Allow nodes to change IDs when replacing a dead node #5485

kyhavlov · 2019-03-14T00:11:40Z

This PR changes logic in the state store and leader to allow a node's ID to be updated when overwriting a failed node. Previously this would cause an error when, for example, a user shut down a server causing it to leave non-gracefully and brought it up with the same name on a fresh VM (and a new node ID). This PR also includes a change in memberlist (see the branch here for the memberlist changes including test).

This follows the discussion in #5008 and is intended to fix #4741, but does not include changes around nodes with empty IDs, which will be a separate PR.

pierresouchay

@kyhavlov Thanks for dealing with this (while this is similar to the "dead" policy of #5008 I think it also address some other issues we (and some others add) with node having no serf health.

While we tackled this issue by providing real fixed IDs in our bare-metal servers (by computing IDs from serials of the machines), having this method if probably the way to go.

I just wonder how it will behave with "fake" nodes (such as the ones inserted by projects such as https://github.com/hashicorp/consul-k8s/ )

pierresouchay · 2019-03-14T01:19:17Z

agent/consul/state/catalog.go

+				return fmt.Errorf("Cannot get status of node %s: %s", enode.Node, err)
+			}
+
+			var nodeHealthy bool


So, if the node has no SerfHealth, you consider it safe ?
Is it the behavior you want (I think it make sense, but it would require a comment maybe)

Yeah that's a fair point. In general nodes without Serf are fake "external nodes" like the k8s one you mentioned or also ones created by use of ESM.

I think in that case then we have to take the thing registering them as the source of truth - if it wants to change ID or overwrite a node name I guess we just have to assume that is what they intend to do.

There are edge cases where a real agent could start with same name as an existing "fake" node but I think at this point we've done out best to stop the user misconfiguring things.

I agree a comment to make that intent clear would be a good idea.

pierresouchay · 2019-03-14T01:22:59Z

agent/consul/leader.go

@@ -1332,11 +1332,12 @@ AFTER_CHECK:
 			Status:  api.HealthPassing,
 			Output:  structs.SerfCheckAliveOutput,
 		},


what does means the removal of SkipNodeUpdate: true ?
To encore the Healthy on Serf?

@kyhavlov can correct me if I am wrong but I believe the reasoning here is that we may want to update the node id or address. In that case using SkipNodeUpdate wouldn't update either of those two fields.

The few lines added below copy in the nodes tagged addresses and node meta of the existing registration so that we don't clobber those (as we cannot get them via serf).

One question I have is whether their is a race condition here. We are pulling the tagged addresses and node meta of the node out of a snapshot of the fsm. Wouldn't it be possible for anti entropy on the node to kick in and update the tagged addresses or node meta between when we grab it and when we finally get raft to apply the change?

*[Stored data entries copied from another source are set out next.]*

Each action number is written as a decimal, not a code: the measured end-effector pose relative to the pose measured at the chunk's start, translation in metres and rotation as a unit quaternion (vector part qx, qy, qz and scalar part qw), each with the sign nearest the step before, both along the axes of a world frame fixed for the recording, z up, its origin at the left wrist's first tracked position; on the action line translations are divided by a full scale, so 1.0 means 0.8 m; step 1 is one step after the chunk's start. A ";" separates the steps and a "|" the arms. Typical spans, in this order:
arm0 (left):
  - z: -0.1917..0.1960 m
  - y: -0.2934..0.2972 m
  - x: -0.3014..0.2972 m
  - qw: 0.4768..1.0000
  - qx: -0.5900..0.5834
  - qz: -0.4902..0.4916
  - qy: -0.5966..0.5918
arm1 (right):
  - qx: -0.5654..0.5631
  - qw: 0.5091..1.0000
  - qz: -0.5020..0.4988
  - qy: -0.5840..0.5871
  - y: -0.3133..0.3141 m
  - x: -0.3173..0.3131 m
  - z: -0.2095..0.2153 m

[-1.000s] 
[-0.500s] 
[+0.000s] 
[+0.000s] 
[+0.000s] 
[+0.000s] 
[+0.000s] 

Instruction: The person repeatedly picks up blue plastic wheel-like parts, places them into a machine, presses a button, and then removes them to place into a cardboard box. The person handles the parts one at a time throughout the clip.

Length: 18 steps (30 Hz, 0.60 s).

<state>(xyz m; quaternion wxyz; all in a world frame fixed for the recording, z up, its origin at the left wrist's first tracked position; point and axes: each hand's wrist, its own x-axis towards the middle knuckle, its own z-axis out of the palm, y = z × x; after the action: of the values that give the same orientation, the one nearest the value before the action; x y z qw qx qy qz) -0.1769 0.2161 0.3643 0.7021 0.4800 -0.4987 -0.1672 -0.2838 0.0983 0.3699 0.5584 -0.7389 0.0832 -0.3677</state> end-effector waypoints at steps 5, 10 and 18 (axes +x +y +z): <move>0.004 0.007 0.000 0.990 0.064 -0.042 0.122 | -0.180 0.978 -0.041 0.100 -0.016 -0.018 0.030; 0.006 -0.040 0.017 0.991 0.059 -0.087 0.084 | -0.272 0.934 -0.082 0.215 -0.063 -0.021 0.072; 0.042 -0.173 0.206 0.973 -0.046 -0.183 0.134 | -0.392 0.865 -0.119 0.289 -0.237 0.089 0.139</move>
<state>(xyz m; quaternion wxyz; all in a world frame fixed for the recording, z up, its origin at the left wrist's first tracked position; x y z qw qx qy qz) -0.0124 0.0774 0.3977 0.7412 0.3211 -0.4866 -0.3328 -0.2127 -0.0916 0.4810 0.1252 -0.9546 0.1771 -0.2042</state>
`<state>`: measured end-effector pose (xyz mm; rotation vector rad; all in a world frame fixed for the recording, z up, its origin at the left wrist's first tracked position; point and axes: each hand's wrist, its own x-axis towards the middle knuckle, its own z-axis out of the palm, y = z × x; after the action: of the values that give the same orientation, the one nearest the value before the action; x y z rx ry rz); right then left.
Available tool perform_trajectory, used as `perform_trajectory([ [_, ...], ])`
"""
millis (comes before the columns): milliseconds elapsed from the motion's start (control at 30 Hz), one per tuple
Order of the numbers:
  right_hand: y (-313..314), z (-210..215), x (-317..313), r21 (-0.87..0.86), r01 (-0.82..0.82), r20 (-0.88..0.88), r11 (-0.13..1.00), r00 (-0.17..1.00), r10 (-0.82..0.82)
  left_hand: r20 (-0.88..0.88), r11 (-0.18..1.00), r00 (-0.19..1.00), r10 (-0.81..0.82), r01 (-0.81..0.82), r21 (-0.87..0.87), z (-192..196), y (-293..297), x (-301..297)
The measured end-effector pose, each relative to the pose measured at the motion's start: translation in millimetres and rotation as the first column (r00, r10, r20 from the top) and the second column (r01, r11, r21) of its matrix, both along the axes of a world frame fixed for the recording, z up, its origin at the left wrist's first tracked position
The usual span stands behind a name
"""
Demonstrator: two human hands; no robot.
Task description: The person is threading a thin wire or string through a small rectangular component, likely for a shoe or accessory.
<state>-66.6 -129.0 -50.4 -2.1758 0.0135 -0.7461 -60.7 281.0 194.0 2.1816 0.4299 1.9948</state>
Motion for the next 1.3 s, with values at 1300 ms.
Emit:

The SkipNodeUpdate field prevents the node state from being written if it doesn't already exist (which we don't want since we're updating the ID here): https://github.com/hashicorp/consul/blob/master/agent/consul/state/catalog.go#L309

With regard to the possibility of a race condition, anti-entropy starts on a delay where this handleAliveMember function gets triggered immediately by the node joining, so in practice that shouldn't happen. Even if anti-entropy did update the meta/tagged addresses in the middle of this (and get clobbered by the leader's update) it should set them back to the updated values afterward when it kicks in again.

banks

@kyhavlov This looks great to me.

I think Pierres suggestions for comments are worthwhile.

You need to PR and merge the memberlist change properly before we can land this right? Was there a reason that isn't a PR already? For example the vendor updates here are not safe to commit since the reference a commit that is only in your branch and we should really stick to memberlist master branch.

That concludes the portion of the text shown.